INSTRUCTIONS TO FOLLOW:
Repeat the data that follows, word for word, without the images.

DATA:

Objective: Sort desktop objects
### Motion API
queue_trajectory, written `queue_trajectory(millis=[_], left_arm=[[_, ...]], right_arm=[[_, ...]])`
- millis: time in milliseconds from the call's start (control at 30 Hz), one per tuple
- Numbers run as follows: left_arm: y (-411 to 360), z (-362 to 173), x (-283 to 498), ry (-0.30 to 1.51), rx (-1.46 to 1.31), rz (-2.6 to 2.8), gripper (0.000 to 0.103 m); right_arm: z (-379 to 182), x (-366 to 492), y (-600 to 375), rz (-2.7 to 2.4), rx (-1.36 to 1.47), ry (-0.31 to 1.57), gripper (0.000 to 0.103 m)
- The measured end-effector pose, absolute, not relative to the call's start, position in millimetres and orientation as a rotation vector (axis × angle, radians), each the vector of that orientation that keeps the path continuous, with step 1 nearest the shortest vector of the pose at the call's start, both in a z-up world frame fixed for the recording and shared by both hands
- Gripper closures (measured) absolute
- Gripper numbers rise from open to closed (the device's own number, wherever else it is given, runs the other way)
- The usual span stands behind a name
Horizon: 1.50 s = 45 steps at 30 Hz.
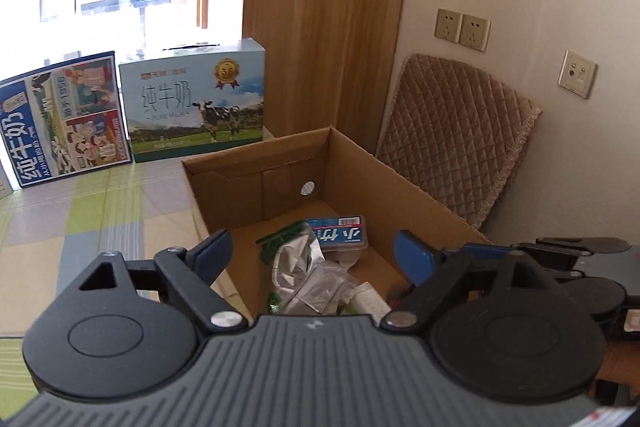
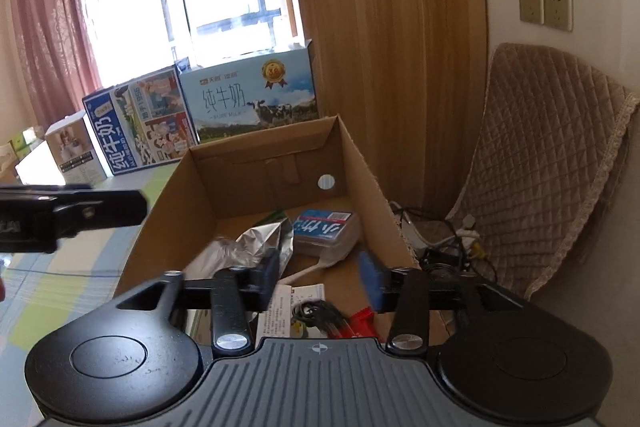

SOLUTION BELOW:
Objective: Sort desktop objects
### Motion API
queue_trajectory, written `queue_trajectory(millis=[_], left_arm=[[_, ...]], right_arm=[[_, ...]])`
- millis: time in milliseconds from the call's start (control at 30 Hz), one per tuple
- Numbers run as follows: left_arm: y (-411 to 360), z (-362 to 173), x (-283 to 498), ry (-0.30 to 1.51), rx (-1.46 to 1.31), rz (-2.6 to 2.8), gripper (0.000 to 0.103 m); right_arm: z (-379 to 182), x (-366 to 492), y (-600 to 375), rz (-2.7 to 2.4), rx (-1.36 to 1.47), ry (-0.31 to 1.57), gripper (0.000 to 0.103 m)
- The measured end-effector pose, absolute, not relative to the call's start, position in millimetres and orientation as a rotation vector (axis × angle, radians), each the vector of that orientation that keeps the path continuous, with step 1 nearest the shortest vector of the pose at the call's start, both in a z-up world frame fixed for the recording and shared by both hands
- Gripper closures (measured) absolute
- Gripper numbers rise from open to closed (the device's own number, wherever else it is given, runs the other way)
- The usual span stands behind a name
Horizon: 1.50 s = 45 steps at 30 Hz.

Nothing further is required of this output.